On Saturday, Rev got in my head, and then she chased me.

I have no idea what she was all up about, but she decided that the dogs sleeping outside the arena door made that corner super-scary. She would spook a little, not go into the corner, get all tight, et cetera. MT wanted to have me work on a canter exercise over a crossrail, but I was having problems in the trot, much less a canter. Rev getting all spooky and "up" got me good and scared. I have no idea why -- but for some reason, I get scared when she spooks or threatens to. It doesn't make much sense, because every time but one that she's spooked, I've just gone with it. I fell once, right when I was getting back on track this winter, but every other time, I've stayed on and then gone on doing what we were doing to begin with. Why I should have been so scared this weekend, I have no idea.

So when MT asked me to pick up the canter and try the exercise in the canter, I had to say something. I felt like I was riding a spring that was getting more and more tightly wound -- and I was scared of what would happen when that potential energy became kinetic energy. And I was afraid that picking up the canter would trigger that explosion. So I just came out and said it: "Reveille's spooking at that corner, and I ... I'm afraid." MT said he was glad I'd told him, then told me to start circling in that corner, trying to school her out of her spookiness.

But -- she'd gotten to me by then. I ended up asking MT if he'd be willing to get on her and help me, because I didn't know what I needed or how to get there or anything. He did, and he schooled her hard. Much more aggressively than I could have, in the mindset I was in. Basically, she chased me like a goalie. Put the backup goalie in, I'm rattled. I was simultaneously incredibly grateful to MT for getting on her and terribly ashamed that I'd had to ask.

But in the end, after Rev jumped really well for him, MT told me that he'd much rather I tell him when I get scared like that than not say anything, get scareder and scareder, and then eventually fall off. Me falling doesn't help me at all, and it doesn't help Rev either. So -- if I get to the point where I'm completely ineffective because of fear, I should say something. I'm glad I did, but it was still not a good feeling.

Of course, I then had a cold knot of fear in my stomach for the rest of the day. I felt like I had to do SOMETHING to create order, to kind of discharge my neurosis of wanting to Do It Right, so I bought a plastic drawer unit and reorganized my tack locker. ;) I felt a lot better after doing something productive and successful.
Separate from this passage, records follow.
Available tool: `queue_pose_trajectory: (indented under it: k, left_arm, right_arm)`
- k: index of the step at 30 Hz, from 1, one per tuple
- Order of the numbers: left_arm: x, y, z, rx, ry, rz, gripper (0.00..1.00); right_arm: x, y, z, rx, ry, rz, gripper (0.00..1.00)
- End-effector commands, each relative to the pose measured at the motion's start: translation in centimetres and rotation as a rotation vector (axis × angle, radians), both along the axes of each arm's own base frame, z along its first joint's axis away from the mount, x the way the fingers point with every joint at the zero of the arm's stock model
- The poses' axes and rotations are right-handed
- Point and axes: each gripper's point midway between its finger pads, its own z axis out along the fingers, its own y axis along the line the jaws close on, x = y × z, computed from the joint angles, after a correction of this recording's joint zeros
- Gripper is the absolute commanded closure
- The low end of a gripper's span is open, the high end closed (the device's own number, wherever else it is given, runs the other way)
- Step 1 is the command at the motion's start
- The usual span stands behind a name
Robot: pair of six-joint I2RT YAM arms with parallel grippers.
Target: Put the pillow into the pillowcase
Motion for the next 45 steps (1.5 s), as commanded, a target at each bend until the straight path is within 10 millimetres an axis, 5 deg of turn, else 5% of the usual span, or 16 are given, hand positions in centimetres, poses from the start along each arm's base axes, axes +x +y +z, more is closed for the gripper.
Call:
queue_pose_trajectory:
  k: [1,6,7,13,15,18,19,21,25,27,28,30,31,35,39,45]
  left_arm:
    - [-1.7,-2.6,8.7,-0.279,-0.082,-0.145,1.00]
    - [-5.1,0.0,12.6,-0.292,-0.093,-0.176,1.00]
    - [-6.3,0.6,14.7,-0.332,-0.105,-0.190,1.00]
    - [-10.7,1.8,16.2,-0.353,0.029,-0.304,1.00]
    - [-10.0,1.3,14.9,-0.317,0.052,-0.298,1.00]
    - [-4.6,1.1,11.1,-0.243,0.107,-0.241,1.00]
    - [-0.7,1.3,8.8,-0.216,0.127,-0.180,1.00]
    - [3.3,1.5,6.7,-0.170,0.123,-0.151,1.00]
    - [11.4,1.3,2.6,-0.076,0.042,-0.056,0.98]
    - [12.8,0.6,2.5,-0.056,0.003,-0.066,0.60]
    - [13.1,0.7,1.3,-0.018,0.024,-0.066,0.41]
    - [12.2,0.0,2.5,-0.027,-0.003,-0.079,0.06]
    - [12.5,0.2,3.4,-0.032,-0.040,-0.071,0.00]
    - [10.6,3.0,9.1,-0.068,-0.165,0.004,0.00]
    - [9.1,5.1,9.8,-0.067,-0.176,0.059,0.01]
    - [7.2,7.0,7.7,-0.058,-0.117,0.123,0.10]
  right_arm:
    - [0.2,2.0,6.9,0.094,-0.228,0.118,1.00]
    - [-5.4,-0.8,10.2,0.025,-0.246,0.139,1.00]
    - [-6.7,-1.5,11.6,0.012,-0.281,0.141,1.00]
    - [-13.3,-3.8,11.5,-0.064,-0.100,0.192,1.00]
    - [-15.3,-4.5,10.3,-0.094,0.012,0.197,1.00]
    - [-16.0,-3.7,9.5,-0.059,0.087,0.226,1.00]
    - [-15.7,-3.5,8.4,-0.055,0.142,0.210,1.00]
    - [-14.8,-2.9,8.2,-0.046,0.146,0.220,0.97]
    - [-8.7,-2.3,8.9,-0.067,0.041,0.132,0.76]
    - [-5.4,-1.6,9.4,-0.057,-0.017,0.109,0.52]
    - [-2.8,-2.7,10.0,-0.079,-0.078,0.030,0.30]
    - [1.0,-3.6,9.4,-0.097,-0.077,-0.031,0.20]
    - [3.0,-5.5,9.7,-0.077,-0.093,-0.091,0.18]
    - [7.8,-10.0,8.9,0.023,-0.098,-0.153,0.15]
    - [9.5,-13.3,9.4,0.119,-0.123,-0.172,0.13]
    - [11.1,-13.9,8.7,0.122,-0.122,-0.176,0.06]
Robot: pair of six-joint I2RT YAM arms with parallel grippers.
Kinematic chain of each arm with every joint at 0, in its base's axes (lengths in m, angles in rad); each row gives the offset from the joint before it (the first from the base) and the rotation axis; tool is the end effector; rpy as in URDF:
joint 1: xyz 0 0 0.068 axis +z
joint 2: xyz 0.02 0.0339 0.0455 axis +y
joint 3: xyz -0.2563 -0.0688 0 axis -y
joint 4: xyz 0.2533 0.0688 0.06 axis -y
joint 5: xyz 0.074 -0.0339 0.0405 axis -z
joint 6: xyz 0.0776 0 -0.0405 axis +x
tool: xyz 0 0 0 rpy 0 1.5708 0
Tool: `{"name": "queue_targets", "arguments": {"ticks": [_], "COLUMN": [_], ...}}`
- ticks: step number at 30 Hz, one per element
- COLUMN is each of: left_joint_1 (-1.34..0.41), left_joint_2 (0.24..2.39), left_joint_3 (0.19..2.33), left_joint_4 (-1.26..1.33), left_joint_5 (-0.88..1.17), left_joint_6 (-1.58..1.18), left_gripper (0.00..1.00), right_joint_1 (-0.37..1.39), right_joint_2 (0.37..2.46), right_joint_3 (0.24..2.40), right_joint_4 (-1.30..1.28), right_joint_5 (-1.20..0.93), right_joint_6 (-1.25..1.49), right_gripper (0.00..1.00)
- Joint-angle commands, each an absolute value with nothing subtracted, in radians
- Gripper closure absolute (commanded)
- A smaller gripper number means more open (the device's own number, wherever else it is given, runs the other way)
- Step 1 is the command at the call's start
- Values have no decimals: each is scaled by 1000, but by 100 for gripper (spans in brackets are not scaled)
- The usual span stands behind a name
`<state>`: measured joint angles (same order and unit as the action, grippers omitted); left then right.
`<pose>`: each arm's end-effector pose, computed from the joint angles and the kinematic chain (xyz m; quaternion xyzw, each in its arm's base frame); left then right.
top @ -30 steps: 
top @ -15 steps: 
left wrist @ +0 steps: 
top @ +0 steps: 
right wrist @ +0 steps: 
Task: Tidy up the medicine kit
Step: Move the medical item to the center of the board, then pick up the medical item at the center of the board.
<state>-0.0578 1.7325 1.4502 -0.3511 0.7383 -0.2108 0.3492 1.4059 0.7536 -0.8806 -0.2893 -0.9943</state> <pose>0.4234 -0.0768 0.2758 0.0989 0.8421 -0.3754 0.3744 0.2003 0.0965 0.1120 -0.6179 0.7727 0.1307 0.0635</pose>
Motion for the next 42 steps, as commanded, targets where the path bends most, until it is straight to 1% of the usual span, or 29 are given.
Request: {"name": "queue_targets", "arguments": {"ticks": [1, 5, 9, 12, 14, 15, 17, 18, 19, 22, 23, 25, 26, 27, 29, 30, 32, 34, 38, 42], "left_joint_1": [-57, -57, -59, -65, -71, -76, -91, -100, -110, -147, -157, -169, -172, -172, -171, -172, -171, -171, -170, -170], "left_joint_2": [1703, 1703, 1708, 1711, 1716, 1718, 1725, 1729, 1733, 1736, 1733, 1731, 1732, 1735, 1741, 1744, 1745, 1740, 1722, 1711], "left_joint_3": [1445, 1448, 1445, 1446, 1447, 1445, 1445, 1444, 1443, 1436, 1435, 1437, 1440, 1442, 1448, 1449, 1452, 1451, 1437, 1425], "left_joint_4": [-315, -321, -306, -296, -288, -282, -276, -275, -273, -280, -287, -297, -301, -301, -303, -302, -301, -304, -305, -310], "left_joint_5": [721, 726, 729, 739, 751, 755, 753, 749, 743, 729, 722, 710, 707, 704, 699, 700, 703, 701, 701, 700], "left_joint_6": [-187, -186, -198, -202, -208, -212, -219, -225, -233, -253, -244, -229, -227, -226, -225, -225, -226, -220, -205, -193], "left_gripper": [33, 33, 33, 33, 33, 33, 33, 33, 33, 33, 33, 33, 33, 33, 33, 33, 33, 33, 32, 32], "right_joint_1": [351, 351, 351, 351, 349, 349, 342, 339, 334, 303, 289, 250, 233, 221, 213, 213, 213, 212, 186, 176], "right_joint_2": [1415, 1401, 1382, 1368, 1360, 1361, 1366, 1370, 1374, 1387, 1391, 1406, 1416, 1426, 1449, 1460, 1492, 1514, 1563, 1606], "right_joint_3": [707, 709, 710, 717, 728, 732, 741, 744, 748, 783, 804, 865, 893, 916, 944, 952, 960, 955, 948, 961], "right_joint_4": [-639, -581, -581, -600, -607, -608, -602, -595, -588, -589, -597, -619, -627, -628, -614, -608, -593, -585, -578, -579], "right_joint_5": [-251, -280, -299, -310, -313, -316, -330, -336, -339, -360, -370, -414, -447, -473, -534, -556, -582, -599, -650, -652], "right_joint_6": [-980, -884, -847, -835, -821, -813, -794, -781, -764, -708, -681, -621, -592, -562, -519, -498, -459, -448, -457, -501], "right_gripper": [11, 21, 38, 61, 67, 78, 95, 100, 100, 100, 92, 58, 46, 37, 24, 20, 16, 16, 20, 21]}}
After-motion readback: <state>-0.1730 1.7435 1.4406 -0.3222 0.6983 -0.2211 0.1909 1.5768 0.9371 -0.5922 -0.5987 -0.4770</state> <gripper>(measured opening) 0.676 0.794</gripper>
So when I went back to ride on Sunday, I set up ground poles in a line similar to the exercise MT had asked me to do -- no jumping outside of lessons, otherwise I'd have worked the exact same exercise. Then I longed Rev in the scary corner until I was satisfied that she wouldn't be a nincompoop and until I felt confident in her. When I mounted up, we worked in that end of the arena until I felt confident in myself. Then we moved out to work in the whole arena, then worked the ground pole exercise I'd set up, both at the trot and at the canter. Focusing hard on my three-point seat and riding the rhythm I wanted, working hard at getting a steady rhythm into, during, and out of the poles.

And yknow ... everything went just fine. Nobody freaked out. The canter poles went brilliantly -- I sat my butt in the saddle, rode my rhythm and my line, and everything happened in stride.

Take THAT, little fear demon. I got this. :)

1 comment:

  1. I am glad you got off when you knew you couldn't work though...well let me rephrase that...I know you could have worked through it, and I bet MT did as well, but the fact that you thought you couldn't get through it and acknowledged that and got off is an admirable thing to do. Plus, you got on and fixed the problem when you were comfortable so double bonus!